"Has it ever occurred to you, Carter, that not every phenomena needs to have a scientific explanation? Why does everything have to be theoretically thought out and when have you ever stopped 'thinking'?"

Carter, who had just been cut off by Jack's comment, raised a brow and turned to face her CO.

"I was going to suggest a way out sir." She said carefully, keeping any smile or smart-ass look from her face at all costs.

There was a pause in their little prison while Jack sat looking an awful lot like a man who's bluff had just been called.

Finally he muttered, "Oh," and turned back to the small fire he had been attempting to build.

Sam smiled slightly in triumph and looked back to the haggard, haphazard foot and hand holds she had been considering before. She was tall enough to reach the first hand hold and from this perspective the rest looked relatively easy. The marks on the insides of the holes, that she could see, could have been the result of a cutting tool, a knife or chisel. As though someone else had found themselves in this mess and come up with the same solution of climbing out.

High above their heads she could see the pink sky through a three-foot wide crevice that ran the length of the valley. The rest of the horizon was obscured by solid rock that curved outward and downward to form what could be called a hall of some sort. The very hall they were trying to escape.

She could climb it. She was certain of that despite the numerous parts of her body crying out for attention. But what about Jack?

Carter looked over to her CO, his own attention raptly spent on the stubborn leaves, twigs and scraps he was throwing into a pile. He hadn't left that spot, that she knew of, since he had been freed from the weight of the...

She paused in her thoughts, noticing for the first time that the huge log Jack had been under was gone. No trace, as if it had never been there in the first place. She stepped quickly to the spot where she could have sworn that it was. Nothing. No Asguard either.

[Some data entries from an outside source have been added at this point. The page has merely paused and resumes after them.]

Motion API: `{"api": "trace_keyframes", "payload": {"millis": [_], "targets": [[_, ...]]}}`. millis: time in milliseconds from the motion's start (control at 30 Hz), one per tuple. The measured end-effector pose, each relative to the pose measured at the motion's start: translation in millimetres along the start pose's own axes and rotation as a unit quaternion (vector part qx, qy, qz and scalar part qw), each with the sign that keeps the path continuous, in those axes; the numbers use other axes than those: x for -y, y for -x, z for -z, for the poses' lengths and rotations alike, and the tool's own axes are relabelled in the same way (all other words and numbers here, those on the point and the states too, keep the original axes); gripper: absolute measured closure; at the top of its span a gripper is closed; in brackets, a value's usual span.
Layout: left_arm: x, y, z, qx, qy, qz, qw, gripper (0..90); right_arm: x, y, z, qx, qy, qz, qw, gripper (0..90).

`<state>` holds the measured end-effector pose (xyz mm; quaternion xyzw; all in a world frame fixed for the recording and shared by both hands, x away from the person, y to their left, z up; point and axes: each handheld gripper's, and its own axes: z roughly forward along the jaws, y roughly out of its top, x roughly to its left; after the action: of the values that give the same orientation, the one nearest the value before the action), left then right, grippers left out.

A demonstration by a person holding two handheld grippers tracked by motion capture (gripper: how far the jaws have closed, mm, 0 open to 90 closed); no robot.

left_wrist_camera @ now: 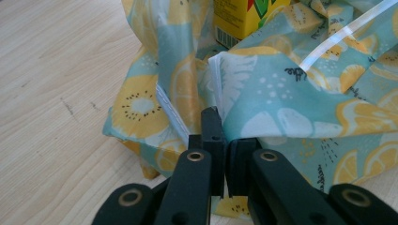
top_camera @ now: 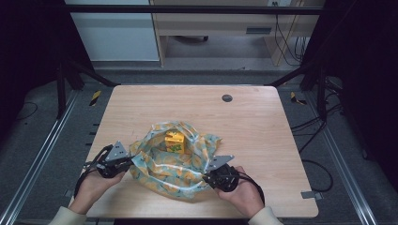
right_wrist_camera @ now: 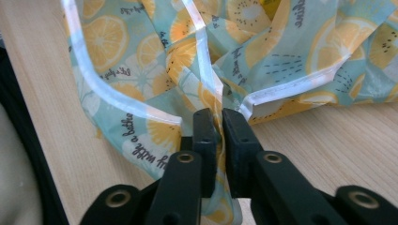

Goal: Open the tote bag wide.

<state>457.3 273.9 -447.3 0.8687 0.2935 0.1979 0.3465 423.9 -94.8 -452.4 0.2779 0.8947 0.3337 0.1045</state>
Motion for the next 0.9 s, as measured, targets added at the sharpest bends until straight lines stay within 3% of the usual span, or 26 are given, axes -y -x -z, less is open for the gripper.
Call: {"api": "trace_keyframes", "payload": {"millis": [267,367,400,433,467,567,900], "targets": [[0.6,1.8,0.8,-0.010,0.005,-0.001,0.9999,79.2,-2.4,-0.7,2.6,0.006,0.008,0.000,0.9999,69.6],[0.6,1.7,2.9,-0.015,0.007,0.001,0.9999,65.3,-3.5,-0.5,5.8,0.010,0.015,-0.003,0.9998,55.9],[0.3,1.9,3.8,-0.015,0.006,0.000,0.9999,65.3,-3.5,-0.5,5.8,0.010,0.015,-0.003,0.9998,55.9],[-0.1,2.3,5.0,-0.018,0.006,0.000,0.9998,57.7,-4.9,-0.6,9.8,0.016,0.014,-0.003,0.9998,50.7],[-0.5,2.5,6.4,-0.020,0.007,0.001,0.9998,57.7,-4.9,-0.6,9.8,0.016,0.014,-0.003,0.9998,50.7],[-1.5,1.8,14.2,-0.022,0.003,-0.005,0.9997,46.0,-9.1,-2.7,19.0,0.020,0.023,0.002,0.9995,41.3],[-1.7,0.1,35.6,-0.028,0.022,-0.001,0.9994,44.9,-14.8,-0.2,39.9,0.034,0.034,0.003,0.9988,36.0]]}}
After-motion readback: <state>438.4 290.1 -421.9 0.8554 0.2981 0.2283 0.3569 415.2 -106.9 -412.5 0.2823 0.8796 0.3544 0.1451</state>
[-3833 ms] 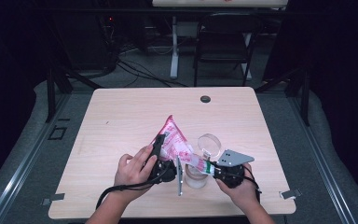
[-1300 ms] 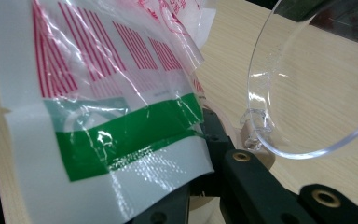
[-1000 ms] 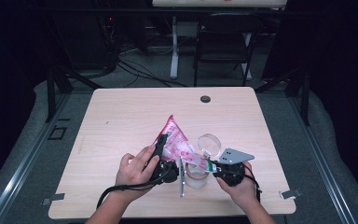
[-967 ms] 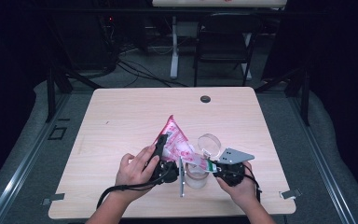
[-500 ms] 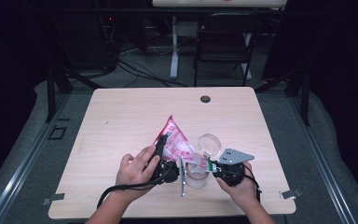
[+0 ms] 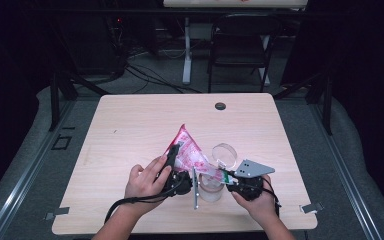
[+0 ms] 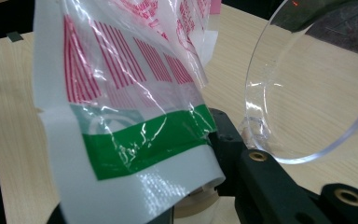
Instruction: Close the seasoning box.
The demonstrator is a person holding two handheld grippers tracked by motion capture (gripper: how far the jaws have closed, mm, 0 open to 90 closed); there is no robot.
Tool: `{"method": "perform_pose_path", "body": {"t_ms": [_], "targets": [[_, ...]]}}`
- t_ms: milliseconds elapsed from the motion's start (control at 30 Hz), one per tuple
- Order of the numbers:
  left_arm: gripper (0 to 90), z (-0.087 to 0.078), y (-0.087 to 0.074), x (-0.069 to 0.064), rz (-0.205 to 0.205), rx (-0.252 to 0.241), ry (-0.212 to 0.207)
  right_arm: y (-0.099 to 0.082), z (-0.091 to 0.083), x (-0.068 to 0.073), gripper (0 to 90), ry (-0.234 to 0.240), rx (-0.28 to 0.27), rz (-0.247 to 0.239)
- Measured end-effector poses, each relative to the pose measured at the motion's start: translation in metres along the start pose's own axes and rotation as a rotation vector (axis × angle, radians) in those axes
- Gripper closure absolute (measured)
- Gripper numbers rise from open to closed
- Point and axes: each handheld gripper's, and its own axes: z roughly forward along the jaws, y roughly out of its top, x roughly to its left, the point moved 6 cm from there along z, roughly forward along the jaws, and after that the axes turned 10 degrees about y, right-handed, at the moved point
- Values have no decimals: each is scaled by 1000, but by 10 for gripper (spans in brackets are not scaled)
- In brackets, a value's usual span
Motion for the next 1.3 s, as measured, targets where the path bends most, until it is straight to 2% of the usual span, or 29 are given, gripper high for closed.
{"method": "perform_pose_path", "body": {"t_ms": [200,433,1300], "targets": [[647,1,-1,1,3,4,3,3,-2,2,788,5,-16,-10],[649,-1,0,2,-2,4,5,3,-2,1,888,6,-14,-8],[651,-1,2,3,0,-8,14,2,-1,-1,900,-2,-8,3]]}}
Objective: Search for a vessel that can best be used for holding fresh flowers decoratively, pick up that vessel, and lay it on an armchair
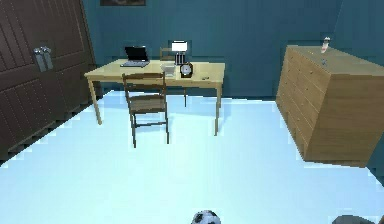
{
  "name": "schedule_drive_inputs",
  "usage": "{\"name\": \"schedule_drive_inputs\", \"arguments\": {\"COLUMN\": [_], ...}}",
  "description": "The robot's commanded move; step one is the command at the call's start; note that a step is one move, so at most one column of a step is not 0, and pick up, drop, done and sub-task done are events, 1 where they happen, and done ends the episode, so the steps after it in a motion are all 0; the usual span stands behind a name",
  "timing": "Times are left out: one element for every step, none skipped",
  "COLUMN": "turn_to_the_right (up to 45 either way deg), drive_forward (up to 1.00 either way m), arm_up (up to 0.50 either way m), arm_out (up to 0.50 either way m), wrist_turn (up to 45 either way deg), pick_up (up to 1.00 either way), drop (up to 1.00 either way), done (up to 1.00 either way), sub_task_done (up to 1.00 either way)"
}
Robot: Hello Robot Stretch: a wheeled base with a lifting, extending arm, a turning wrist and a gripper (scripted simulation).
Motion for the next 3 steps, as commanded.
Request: {"name": "schedule_drive_inputs", "arguments": {"turn_to_the_right": [0.0,0.0,0.0], "drive_forward": [0.00,0.00,0.00], "arm_up": [0.00,0.00,0.00], "arm_out": [0.48,0.00,0.00], "wrist_turn": [0.0,45.0,45.0], "pick_up": [0.00,0.00,0.00], "drop": [0.00,0.00,0.00], "done": [0.00,0.00,0.00], "sub_task_done": [0.00,0.00,0.00]}}
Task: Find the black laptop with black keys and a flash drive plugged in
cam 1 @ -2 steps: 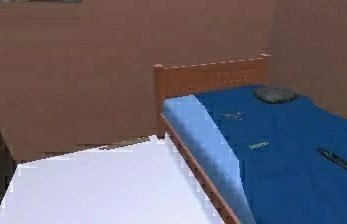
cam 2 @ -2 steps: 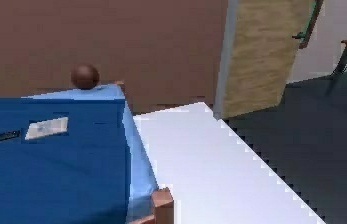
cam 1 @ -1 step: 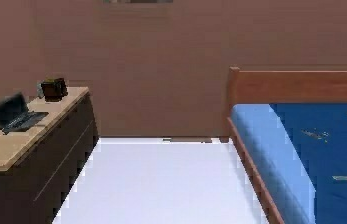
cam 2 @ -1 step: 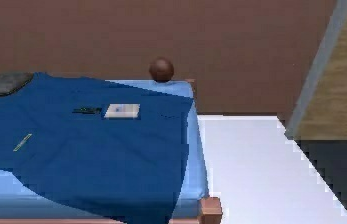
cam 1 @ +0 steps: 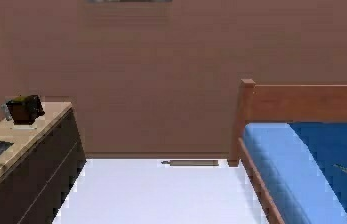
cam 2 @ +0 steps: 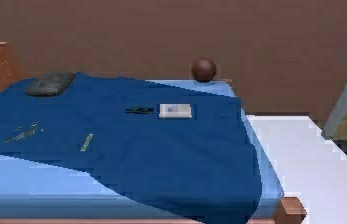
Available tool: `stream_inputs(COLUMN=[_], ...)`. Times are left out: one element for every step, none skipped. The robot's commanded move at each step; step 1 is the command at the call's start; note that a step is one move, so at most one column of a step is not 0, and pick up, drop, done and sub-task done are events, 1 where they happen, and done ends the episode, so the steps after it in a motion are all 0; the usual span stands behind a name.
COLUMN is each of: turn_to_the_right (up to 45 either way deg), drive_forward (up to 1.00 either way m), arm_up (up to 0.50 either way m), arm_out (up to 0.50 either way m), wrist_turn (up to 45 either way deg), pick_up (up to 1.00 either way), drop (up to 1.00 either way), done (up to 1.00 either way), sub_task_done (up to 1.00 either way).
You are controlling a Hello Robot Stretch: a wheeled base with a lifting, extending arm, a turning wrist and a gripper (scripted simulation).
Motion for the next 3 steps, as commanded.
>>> stream_inputs(turn_to_the_right=[-42.0, 0.0, 0.0], drive_forward=[0.0, 0.4, 0.0], arm_up=[0.0, 0.0, 0.0], arm_out=[0.0, 0.0, 0.0], wrist_turn=[0.0, 0.0, 0.0], pick_up=[0.0, 0.0, 0.0], drop=[0.0, 0.0, 0.0], done=[0.0, 0.0, 1.0], sub_task_done=[0.0, 0.0, 0.0])
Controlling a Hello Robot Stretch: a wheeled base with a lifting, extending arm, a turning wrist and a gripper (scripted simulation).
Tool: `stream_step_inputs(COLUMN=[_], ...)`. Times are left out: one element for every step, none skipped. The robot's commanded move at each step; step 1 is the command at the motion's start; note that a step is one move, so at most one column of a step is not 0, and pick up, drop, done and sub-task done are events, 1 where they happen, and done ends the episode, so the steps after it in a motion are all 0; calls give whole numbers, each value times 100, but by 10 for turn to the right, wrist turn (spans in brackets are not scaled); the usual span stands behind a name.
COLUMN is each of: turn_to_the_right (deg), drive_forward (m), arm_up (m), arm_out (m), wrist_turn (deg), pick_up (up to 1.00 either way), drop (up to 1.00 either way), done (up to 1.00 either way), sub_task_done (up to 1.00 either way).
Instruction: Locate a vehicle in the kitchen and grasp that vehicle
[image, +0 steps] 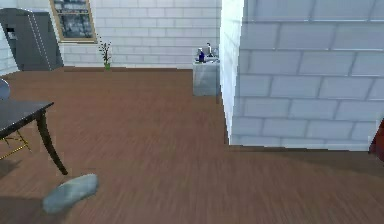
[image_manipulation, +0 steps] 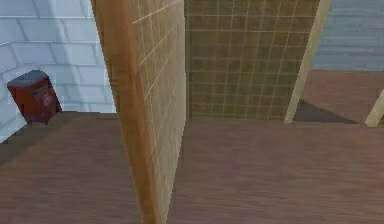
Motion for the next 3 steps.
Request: stream_step_inputs(turn_to_the_right=[0,-210,0], drive_forward=[45,0,100], arm_up=[0,0,0], arm_out=[0,0,0], wrist_turn=[0,0,0], pick_up=[0,0,0], drop=[0,0,0], done=[0,0,0], sub_task_done=[0,0,0])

"Sir..." she started, but by that time Jack had not only caught on to what she had figured out but apparently already had something of an answer.

"It's missing."

"I know, Carter."

"Well, it couldn't have just..."

"I was under the opinion that the little gray dudes paid a visit last night but..."

"Why would we still be here if they had been able to transport the dead out of here." Carter finished for him. The calm morning, around which they had centered their focus purely on patching up and getting communication to the outside was fast changing into a desperate need to get out.

Carter recalled the slimy...the substance she had encountered when she first awoke and made a swipe at her cheek. Whatever it was had dried and fallen off as her cheek was free from anything foreign. She rubbed the hand across the back of her neck closing her eyes.

She did not like this place anymore. She hadn't 'gotten the creeps' since she was three but...this place definitely spooked her. The purple plants, disappearing dead Asguard, the pink sky, the tiny view of a deep purple lake through the only 'window' in the valley. The hole through which Colonel O'Neill must have been throwing the rocks so many hours earlier.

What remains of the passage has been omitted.